Sign of Things to Come? Klobuchar Announces Presidential Candidacy During Grueling Snowstorm

It was an odd spectacle in Minneapolis, Minnesota Sunday morning when Sen. Amy Klobuchar (D-Minn.) dragged her staff and supporters out into the middle of a snowstorm to announce her candidacy for the 2020 presidential race.

“I don’t have a lot of money,” she said during her speech. “I have grit. I have family. I have friends, and I have you.”

She certainly has enough grit to withstand the grueling conditions. The speech was a bizarre spectacle:

The backdrop for the speech, according to Fox News, was the I-35 bridge across the Mississippi River, which collapsed in 2007 just after Klobuchar took office, killing 13. She bragged about working “across the isle” to get the bridge rebuilt in “just over a year.”

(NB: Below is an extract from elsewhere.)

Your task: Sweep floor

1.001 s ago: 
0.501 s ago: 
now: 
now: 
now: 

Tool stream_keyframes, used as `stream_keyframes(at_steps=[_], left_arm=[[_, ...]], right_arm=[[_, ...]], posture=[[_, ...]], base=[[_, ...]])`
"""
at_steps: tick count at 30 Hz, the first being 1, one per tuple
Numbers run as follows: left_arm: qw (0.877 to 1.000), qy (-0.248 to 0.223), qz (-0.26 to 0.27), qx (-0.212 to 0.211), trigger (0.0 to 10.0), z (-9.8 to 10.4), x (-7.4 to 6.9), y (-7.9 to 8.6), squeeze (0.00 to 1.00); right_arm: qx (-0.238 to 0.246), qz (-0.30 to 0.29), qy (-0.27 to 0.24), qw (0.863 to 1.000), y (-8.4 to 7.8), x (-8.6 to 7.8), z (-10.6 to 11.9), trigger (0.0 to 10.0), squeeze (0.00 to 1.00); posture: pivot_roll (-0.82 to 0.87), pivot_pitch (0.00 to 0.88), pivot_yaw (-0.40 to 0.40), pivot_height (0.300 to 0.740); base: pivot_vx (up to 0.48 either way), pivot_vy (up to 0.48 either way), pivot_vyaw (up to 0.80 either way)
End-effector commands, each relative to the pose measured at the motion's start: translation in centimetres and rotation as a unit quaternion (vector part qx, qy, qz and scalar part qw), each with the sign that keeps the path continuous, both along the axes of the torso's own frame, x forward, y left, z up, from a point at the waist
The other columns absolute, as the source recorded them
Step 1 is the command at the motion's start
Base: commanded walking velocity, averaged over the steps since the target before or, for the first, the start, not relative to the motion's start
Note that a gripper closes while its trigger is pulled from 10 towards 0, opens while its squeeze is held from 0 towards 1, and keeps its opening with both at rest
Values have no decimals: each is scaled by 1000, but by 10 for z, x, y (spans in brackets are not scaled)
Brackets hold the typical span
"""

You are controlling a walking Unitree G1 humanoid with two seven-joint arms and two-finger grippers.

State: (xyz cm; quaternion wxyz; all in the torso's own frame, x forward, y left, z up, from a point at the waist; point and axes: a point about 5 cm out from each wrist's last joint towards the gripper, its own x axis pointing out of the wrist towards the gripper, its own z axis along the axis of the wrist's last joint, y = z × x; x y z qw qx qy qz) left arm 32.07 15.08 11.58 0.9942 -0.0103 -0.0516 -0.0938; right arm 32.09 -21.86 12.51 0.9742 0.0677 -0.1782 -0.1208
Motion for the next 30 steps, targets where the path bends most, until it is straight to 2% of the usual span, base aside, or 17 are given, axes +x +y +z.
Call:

“We worked across the aisle to get the federal funding and we rebuilt that I-35W bridge — in just over a year,” she said. “That’s community. That’s a shared story. That’s ordinary people doing extraordinary things.”

Apparently, the bar for “extraordinary” is rebuilding a collapsed bridge.

Klobuchar went on to trash America as it exists today – a requirement of Democratic Party presidential candidates.

“But that sense of community is fracturing across our nation right now, worn down by the petty and vicious nature of our politics,” she said. “We are all tired of the shutdowns and the putdowns, of the gridlock and the grandstanding. Today on this snowy island, we say enough is enough. Our nation must be governed not from chaos but from opportunity. Not by wallowing over what’s wrong, but my marching inexorably toward what’s right.”

Klobuchar, known for her nasty questioning of Supreme Court Justice Brett Kavanaugh at his confirmation hearings last year, and particularly for her apparent disdain for his enjoyment of beer (ironically, she held a pre-announcement party with her staff at a local brewery Saturday night) has been embroiled in a bit of controversy for acting abusively towards her Senate staffers.

“At least three people have withdrawn from consideration to lead Sen. Amy Klobuchar’s nascent 2020 presidential campaign — and done so in part because of the Minnesota Democrat’s history of mistreating her staff,” a Wednesday report said.

The report continued:

But some former Klobuchar staffers, all of whom spoke to HuffPost on condition of anonymity, describe Klobuchar as habitually demeaning and prone to bursts of cruelty that make it difficult to work in her office for long.

It is common for staff to wake up to multiple emails from Klobuchar characterizing one’s work as “the worst” briefing or press release she’d seen in her decades of public service, according to two former aides and emails seen by HuffPost.

Although some staffers grew inured to her constant put-downs (“It’s always ‘the worst,’” one said sarcastically, “‘It was ‘the worst’ one two weeks ago”), others found it grinding and demoralizing. Adding to the humiliation, Klobuchar often cc’d large groups of staffers who weren’t working on the topic at hand, giving the emails the effect of a public flogging.

It seems likely that those staff members who declined to work on her 2020 campaign made the right decision, avoiding today’s snowy, 16-degree announcement speech.